K: Neler yapıyor o güzel ellerin güzelim kalbime iniyordu
Mesajları okuduğumda gülmemi bastıramadım. Sabah uyandığımda gece attığı mesajları görmüştüm ve içimden geldiği gibi davranıp fotoğraf paylaşıp altına şarkının sözünü yazmıştım.
Bu şehrin tüm sokakları, senin...
Korhan ve Arel'in merak ettiğini biliyordum. Mesaj attıklarını görsem de okulda konuşacağımızı bildiğim için cevap vermemiştim. Bugün onlara anlatacaktım. Tepkilerinden korksam da artık onları geçiştirmek istemiyordum.
Aden: Günaydın bilinmeyen
Aden: Şarkının sözleri çok güzeldi boşa gitmesin istedim :)
Sınıftaki sesler artmaya başladığında telefonu kilitleyip sınıfta göz gezdirdim. Orta sıralarda oturan bir kız grubunun bakışları bendeydi ve benim hakkımda konuştuklarını çekinmeden belli ediyorlardı. Tepki vermeden gözlerimi onlardan çekip kapıya çevirdiğimde Korhan'ı gördüm. Yavaş adımlarla bana yaklaşıp çantasını sıraya koymasıyla ayaklandım."Günaydın başkanım. Hadi kantine gidelim."
Yüzümde gezinen bakışları konuşmamla gözlerimde durdu.
"Gidelim güzelim. Arel'le beraber geldik sabah. Sınıfa gitti çantasını bırakmaya. Onun sınıfına uğrayıp öyle gidelim."
Onu onaylayıp yürümeye başlamamla kolunu omzuma atıp adımlarıma uyum sağladı. Beraber sınıftan çıkıp Arel'in sınıfının önüne geldiğimizde Arel de sınıftan çıkıyordu. Birbirimizle günaydınlaşıp kantine indik ve boş masalardan birine Korhan'la yan yana oturduk. Arel oturmadığında bakışlarım ona döndü.
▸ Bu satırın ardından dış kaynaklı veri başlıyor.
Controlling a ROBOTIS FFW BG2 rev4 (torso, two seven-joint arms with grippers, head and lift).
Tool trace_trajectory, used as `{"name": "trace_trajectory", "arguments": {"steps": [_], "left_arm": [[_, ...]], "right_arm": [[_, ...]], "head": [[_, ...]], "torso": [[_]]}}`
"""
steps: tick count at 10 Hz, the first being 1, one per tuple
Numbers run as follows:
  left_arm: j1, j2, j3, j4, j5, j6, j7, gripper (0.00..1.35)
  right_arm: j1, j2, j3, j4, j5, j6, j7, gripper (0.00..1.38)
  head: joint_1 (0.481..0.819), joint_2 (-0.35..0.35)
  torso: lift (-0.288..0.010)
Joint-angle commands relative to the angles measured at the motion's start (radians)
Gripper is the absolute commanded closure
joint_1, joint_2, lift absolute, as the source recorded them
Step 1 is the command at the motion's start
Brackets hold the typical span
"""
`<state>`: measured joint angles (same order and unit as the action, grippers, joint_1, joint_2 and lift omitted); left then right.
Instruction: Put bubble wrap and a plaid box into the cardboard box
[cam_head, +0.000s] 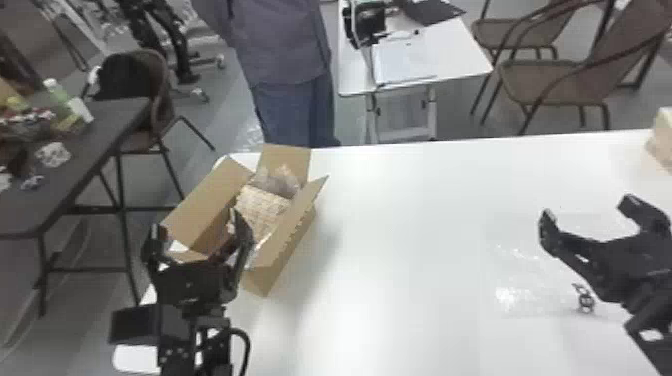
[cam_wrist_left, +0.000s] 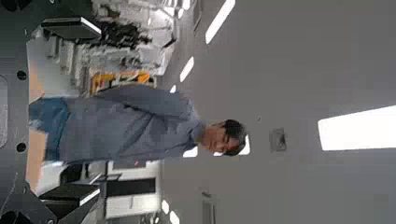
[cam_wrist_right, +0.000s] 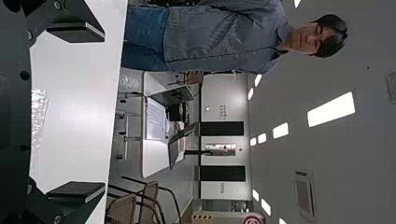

"Ne istersin güzelim, ne alayım?" Gülümseyerek bana bakarken ben de aynı şekilde karşılık verdim.
"Vişneli kek ve çilekli süt." Söylediğim şeylerle şaşkınlıkla bakarken Korhan'ın da bana döndüğünü hissettim ama bakışlarımı Arel'den ayırmadım.
"Tamam ikisini de çok seviyorsun güzelim ama ikisi birlikte mideni bozmasın?"
Omuzlarımı silkmemle bakışları Korhan'a döndü. Ben de geri çekilip Korhan'a baktığımda Korhan konuştu.
"Emin misin Aden?"
İkisine de gözlerimi devirip ayağa kalktım ve bir şey demelerine izin vermeden kantin sırasına ilerledim. Önümdeki kişi sıradan çıktığında istediklerimi alıp tekrar aynı yerime oturdum.

ŞİMDİ OKUDUĞUN
Gölgemdeki Güneş || Yarı Texting
Fiksi Remaja•Tamamlandı• ❝Bu güneşe hasret bir adamın, Güneş'e tutulmasının hikayesi❞ ☀️ 05*********: Şarkılar eskiden anlamsız gelirdi bana 05*********: O kelimeleri anlamlı kılmak için bir insana ihtiyaç varmış 05*********: Senden sonra öğrendim 05*********:...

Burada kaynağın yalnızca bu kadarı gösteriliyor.